*** Record extracts

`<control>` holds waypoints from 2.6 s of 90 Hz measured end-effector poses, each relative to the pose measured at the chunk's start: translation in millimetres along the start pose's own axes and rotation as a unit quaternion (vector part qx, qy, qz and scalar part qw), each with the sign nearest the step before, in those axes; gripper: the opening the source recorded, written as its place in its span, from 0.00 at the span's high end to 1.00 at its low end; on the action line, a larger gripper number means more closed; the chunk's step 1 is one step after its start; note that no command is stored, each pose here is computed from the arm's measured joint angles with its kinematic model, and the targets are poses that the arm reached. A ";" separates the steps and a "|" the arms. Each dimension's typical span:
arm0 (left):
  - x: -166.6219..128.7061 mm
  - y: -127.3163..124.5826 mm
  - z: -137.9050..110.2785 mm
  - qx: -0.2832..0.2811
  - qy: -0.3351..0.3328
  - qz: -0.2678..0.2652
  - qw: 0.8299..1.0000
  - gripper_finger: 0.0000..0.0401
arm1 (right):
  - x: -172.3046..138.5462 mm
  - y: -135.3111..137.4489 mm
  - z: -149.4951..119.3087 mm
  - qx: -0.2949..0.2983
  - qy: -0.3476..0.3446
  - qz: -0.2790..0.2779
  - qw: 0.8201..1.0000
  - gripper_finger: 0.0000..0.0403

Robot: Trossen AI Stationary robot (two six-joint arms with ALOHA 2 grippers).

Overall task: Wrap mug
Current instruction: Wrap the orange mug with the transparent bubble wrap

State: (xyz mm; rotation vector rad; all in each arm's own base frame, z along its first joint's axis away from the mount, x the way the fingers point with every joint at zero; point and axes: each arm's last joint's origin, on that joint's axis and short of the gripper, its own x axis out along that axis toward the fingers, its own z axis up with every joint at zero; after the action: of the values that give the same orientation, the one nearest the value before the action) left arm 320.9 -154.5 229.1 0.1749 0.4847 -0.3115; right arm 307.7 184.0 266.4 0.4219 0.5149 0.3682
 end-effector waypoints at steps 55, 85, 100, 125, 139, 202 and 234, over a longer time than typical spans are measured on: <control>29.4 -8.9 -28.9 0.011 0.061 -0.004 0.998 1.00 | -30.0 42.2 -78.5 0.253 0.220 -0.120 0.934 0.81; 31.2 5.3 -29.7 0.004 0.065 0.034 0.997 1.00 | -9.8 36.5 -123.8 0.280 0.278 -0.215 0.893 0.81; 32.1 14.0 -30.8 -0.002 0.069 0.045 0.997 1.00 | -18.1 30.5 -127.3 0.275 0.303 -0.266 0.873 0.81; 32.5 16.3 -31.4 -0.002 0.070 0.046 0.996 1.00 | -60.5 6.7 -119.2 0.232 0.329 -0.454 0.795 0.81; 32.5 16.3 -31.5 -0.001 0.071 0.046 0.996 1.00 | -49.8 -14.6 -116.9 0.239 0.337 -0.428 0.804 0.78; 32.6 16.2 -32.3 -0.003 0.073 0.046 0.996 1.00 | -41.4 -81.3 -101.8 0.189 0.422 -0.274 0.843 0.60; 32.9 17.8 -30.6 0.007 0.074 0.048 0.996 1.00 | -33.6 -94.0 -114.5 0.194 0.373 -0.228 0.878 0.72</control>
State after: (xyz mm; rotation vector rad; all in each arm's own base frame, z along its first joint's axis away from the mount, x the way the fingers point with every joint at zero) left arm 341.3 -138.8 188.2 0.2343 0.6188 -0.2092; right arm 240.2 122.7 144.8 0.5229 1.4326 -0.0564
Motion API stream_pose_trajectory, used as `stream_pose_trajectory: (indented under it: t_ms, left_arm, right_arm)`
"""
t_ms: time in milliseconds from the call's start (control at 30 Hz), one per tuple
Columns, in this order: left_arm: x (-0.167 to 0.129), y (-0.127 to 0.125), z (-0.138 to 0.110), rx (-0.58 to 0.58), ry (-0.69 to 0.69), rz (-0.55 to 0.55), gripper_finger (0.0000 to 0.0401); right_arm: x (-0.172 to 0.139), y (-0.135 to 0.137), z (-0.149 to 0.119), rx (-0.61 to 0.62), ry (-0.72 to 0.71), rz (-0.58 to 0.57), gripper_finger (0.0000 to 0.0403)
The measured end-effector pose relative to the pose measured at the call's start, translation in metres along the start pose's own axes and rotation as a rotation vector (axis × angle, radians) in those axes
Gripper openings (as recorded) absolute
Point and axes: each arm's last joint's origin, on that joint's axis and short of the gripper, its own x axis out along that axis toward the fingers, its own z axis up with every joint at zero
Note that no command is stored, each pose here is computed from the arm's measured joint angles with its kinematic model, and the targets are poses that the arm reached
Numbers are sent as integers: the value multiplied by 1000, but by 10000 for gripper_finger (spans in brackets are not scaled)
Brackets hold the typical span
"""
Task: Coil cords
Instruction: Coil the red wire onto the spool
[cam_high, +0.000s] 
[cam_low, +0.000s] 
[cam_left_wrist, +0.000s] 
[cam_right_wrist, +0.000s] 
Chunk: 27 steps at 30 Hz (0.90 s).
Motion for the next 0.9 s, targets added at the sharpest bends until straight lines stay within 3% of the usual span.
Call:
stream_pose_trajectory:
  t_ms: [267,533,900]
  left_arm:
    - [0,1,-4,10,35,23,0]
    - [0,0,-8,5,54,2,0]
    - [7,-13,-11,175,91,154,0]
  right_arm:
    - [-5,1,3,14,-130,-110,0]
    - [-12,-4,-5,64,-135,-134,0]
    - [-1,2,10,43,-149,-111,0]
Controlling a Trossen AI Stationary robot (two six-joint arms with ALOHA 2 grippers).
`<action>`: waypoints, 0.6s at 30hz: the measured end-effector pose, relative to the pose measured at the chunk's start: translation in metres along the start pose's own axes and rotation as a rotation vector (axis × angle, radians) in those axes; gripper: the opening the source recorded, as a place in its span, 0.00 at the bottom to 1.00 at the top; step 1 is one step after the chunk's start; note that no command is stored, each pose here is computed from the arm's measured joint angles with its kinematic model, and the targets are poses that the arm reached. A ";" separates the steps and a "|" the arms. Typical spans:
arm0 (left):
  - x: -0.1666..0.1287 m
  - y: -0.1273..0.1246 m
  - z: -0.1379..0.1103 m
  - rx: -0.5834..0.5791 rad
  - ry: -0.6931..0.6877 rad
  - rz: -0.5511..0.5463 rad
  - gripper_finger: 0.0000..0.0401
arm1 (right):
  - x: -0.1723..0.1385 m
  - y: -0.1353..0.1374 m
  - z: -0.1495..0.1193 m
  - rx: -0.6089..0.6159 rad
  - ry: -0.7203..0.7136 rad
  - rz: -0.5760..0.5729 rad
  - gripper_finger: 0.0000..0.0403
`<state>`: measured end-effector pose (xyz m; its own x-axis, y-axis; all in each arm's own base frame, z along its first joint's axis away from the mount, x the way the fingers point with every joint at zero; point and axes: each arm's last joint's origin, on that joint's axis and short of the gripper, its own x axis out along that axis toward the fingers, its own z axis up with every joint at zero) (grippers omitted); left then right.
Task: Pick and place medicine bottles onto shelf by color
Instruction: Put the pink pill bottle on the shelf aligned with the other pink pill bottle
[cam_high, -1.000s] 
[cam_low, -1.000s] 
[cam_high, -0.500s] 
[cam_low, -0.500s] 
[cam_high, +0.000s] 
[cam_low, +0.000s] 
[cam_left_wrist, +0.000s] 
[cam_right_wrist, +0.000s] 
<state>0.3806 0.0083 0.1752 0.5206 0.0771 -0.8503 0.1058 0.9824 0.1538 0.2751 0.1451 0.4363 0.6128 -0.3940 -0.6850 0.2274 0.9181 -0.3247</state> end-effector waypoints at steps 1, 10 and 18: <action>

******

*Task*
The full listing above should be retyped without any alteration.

*Response area*
`<control>` holds waypoints from 2.6 s of 90 Hz measured end-effector poses, each relative to the pose measured at the chunk's start: translation in millimetres along the start pose's own axes and rotation as a unit quaternion (vector part qx, qy, qz and scalar part qw), each with the sign nearest the step before, in those axes; gripper: the opening the source recorded, written as its place in its span, from 0.00 at the span's high end to 1.00 at its low end; on the action line, a larger gripper number means more closed; the chunk's step 1 is one step after its start; note that no command is stored, each pose here is computed from the arm's measured joint angles with its kinematic model, and the targets are poses that the arm reached. A ";" separates the steps and a "|" the arms. Each dimension's typical span:
arm0 (left):
  - x: -166.6219..128.7061 mm
  - y: -127.3163..124.5826 mm
  - z: -137.9050..110.2785 mm
  - qx: -0.2832..0.2811
  - qy: -0.3351..0.3328
  - qz: -0.2678..0.2652
  - qw: 0.8299..1.0000
  - gripper_finger: 0.0000..0.0401
arm1 (right):
  - x: -172.3046..138.5462 mm
  - y: -135.3111..137.4489 mm
  - z: -149.4951..119.3087 mm
  - qx: -0.2949..0.2983
  - qy: -0.3476..0.3446
  - qz: -0.2790..0.2779
  - qw: 0.8201..1.0000
  - gripper_finger: 0.0000..0.0403

Robot: Trossen AI Stationary robot (two six-joint arms with ALOHA 2 grippers).

Overall task: Wrap mug
Current instruction: Wrap the orange mug with the transparent bubble wrap

State: (xyz mm; rotation vector rad; all in each arm's own base frame, z along its first joint's axis away from the mount, x the way the fingers point with every joint at zero; point and axes: each arm's last joint's origin, on that joint's axis and short of the gripper, its own x axis out along that axis toward the fingers, its own z axis up with every joint at zero; after the action: of the values that give the same orientation, the one nearest the value before the action) left arm 320.9 -154.5 229.1 0.1749 0.4847 -0.3115; right arm 307.7 184.0 266.4 0.4219 0.5149 0.3682
 end-effector waypoints at steps 55, 85, 100, 125, 139, 202 and 234, over a longer time than typical spans are measured on: <control>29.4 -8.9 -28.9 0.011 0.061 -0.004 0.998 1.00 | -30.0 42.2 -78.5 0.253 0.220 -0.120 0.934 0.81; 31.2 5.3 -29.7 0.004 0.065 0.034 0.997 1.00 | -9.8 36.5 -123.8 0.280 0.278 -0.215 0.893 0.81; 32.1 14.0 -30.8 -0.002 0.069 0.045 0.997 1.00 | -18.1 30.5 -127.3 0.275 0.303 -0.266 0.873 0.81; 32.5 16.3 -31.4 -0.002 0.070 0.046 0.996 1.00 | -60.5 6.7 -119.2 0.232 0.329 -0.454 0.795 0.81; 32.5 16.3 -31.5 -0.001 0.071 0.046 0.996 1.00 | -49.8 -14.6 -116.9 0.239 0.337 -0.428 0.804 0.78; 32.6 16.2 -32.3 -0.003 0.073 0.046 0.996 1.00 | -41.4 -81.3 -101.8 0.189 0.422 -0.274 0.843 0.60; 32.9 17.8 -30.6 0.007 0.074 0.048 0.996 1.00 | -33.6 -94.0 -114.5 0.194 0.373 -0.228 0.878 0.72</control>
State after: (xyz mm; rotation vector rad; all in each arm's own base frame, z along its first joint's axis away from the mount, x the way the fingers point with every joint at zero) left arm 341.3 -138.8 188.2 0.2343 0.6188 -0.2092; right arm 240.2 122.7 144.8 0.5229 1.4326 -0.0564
Motion API stream_pose_trajectory, used as `stream_pose_trajectory: (indented under it: t_ms, left_arm, right_arm)`
"""
t_ms: time in milliseconds from the call's start (control at 30 Hz), one per tuple
Columns, in this order: left_arm: x (-0.167 to 0.129), y (-0.127 to 0.125), z (-0.138 to 0.110), rx (-0.58 to 0.58), ry (-0.69 to 0.69), rz (-0.55 to 0.55), gripper_finger (0.0000 to 0.0401); right_arm: x (-0.172 to 0.139), y (-0.135 to 0.137), z (-0.149 to 0.119), rx (-0.61 to 0.62), ry (-0.72 to 0.71), rz (-0.58 to 0.57), gripper_finger (0.0000 to 0.0403)
The measured end-effector pose relative to the pose measured at the call's start, translation in metres along the start pose's own axes and rotation as a rotation vector (axis × angle, radians) in those axes
Gripper openings (as recorded) absolute
Point and axes: each arm's last joint's origin, on that joint's axis and short of the gripper, its own x axis out along that axis toward the fingers, its own z axis up with every joint at zero
Note that no command is stored, each pose here is computed from the arm's measured joint angles with its kinematic model, and the targets are poses that the arm reached
Numbers are sent as integers: the value multiplied by 1000, but by 10000 for gripper_finger (spans in brackets are not scaled)
Brackets hold the typical span
"""
Task: Coil cords
Instruction: Coil the red wire onto the spool
[cam_high, +0.000s] 
[cam_low, +0.000s] 
[cam_left_wrist, +0.000s] 
[cam_right_wrist, +0.000s] 
Chunk: 27 steps at 30 Hz (0.90 s).
Motion for the next 0.9 s, targets added at the sharpest bends until straight lines stay within 3% of the usual span.
Call:
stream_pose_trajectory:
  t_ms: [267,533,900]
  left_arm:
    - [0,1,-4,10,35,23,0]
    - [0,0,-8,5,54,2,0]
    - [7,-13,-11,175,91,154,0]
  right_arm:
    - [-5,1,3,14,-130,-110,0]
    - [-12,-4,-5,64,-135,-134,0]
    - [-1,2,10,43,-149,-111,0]
Controlling a Trossen AI Stationary robot (two six-joint arms with ALOHA 2 grippers).
`<action>`: waypoints, 0.6s at 30hz: the measured end-effector pose, relative to the pose measured at the chunk's start: translation in metres along the start pose's own axes and rotation as a rotation vector (axis × angle, radians) in those axes; gripper: the opening the source recorded, as a place in its span, 0.00 at the bottom to 1.00 at the top; step 1 is one step after the chunk's start; note that no command is stored, each pose here is computed from the arm's measured joint angles with its kinematic model, and the targets are poses that the arm reached. A ";" separates the steps and a "|" the arms. Typical spans:
arm0 (left):
  - x: -0.1666..0.1287 m
  - y: -0.1273..0.1246 m
  - z: -0.1379..0.1103 m
  - rx: -0.5834..0.5791 rad
  - ry: -0.6931..0.6877 rad
  - rz: -0.5511..0.5463 rad
  - gripper_finger: 0.0000..0.0401
arm1 (right):
  - x: -0.1723..0.1385 m
  - y: -0.1353..0.1374 m
  - z: -0.1495..0.1193 m
  - rx: -0.6089..0.6159 rad
  - ry: -0.7203..0.7136 rad
  - rz: -0.5760..0.5729 rad
  - gripper_finger: 0.0000..0.0403
`<state>`: measured end-effector pose (xyz m; its own x-axis, y-axis; all in each arm's own base frame, z along its first joint's axis away from the mount, x the way the fingers point with every joint at zero; point and axes: each arm's last joint's origin, on that joint's axis and short of the gripper, its own x axis out along that axis toward the fingers, its own z axis up with every joint at zero) (grippers omitted); left then right.
Task: Pick and place medicine bottles onto shelf by color
Instruction: Put the pink pill bottle on the shelf aligned with the other pink pill bottle
[cam_high, -1.000s] 
[cam_low, -1.000s] 
[cam_high, -0.500s] 
[cam_low, -0.500s] 
[cam_high, +0.000s] 
[cam_low, +0.000s] 
[cam_left_wrist, +0.000s] 
[cam_right_wrist, +0.000s] 
<state>0.3806 0.0083 0.1752 0.5206 0.0771 -0.8503 0.1058 0.9824 0.1538 0.2751 0.1451 0.4363 0.6128 -0.3940 -0.6850 0.2274 0.9181 -0.3247</state> end-effector waypoints at steps 1, 10 and 18: <action>

With this output, the exercise is done.